Swinbank, Richard
(2008).
Virtual forced splitting in multidimensional access methods.
University of Birmingham.
Ph.D.
Abstract
External, tree-based, multidimensional access methods typically attempt to provide B+ tree like behaviour and performance in the organisation of large collections of multidimensional data. The B+ tree’s efficiency comes directly from the fact that it organises data occupying a single dimension, which can be linearly ordered, and partitioned at arbitrary points in that order. Using a multiway tree to partition a multidimensional space becomes increasingly difficult with increasing dimensionality, often leading to the loss of desirable properties like high fanout and low internode overlap. The K-D-B tree is an example of a structure in which one property, that of zero internode overlap, is provided at the expense of another, high fanout.
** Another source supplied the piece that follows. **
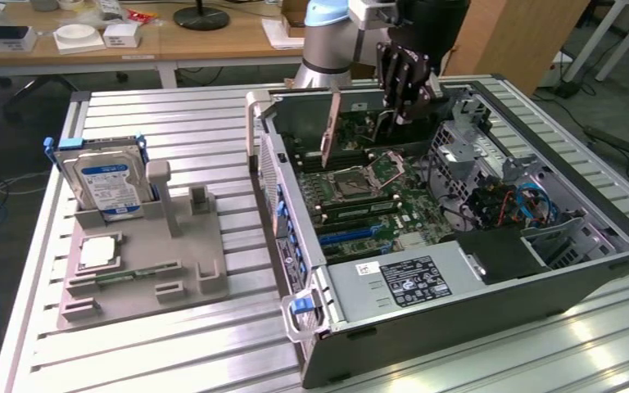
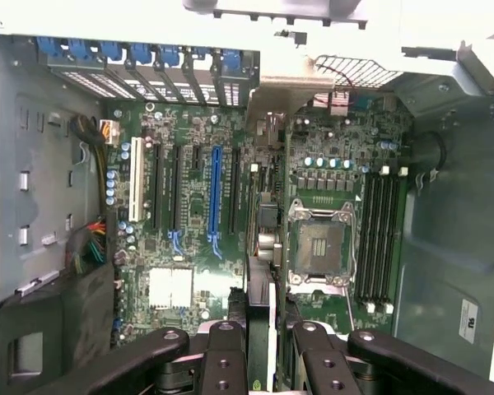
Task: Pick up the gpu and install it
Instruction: 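Insert the gpu into the slot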
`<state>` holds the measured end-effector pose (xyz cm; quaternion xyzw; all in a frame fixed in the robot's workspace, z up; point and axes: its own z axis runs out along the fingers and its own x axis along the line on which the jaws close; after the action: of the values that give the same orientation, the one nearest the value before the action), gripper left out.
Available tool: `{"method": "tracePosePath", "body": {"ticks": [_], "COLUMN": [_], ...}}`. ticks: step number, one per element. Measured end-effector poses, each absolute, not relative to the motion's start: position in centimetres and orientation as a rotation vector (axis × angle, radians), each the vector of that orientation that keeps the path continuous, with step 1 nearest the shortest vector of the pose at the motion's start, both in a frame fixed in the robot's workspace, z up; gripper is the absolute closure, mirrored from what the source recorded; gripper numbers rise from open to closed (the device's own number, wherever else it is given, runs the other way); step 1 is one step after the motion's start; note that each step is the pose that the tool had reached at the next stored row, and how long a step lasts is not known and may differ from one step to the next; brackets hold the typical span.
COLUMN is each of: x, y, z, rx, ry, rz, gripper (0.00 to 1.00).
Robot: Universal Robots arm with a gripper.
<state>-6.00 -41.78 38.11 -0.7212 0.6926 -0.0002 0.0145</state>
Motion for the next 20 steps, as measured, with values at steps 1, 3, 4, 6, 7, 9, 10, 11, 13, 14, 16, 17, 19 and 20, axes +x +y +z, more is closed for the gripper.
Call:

Its approach to doing this, by forced splitting, is shared by a collection of other structures, and in 1995 Freeston suggested a novel approach to mitigate the effects of forced splits, by executing them virtually. This approach has not been taken up widely, but we believe it shows a great deal of promise. In the thesis, we examine the virtual forced splitting approach in depth. We identify a number of problems presented by the approach, and propose solutions to them, allowing us to characterise a general class of virtual forced splitting structures that we call VFS-trees. The efficacy of our approach is demonstrated by our implementation of a new VFS structure, and by what we believe to be the first implementation of a BV-tree, together with new algorithms for region and K Nearest Neighbour search. We further report experimental results on construction, exact-match search and K-NN search of BV-trees, and show how they compare, very favourably, with the corresponding operations on the currently most popular multidimensional file access method, the R*-tree.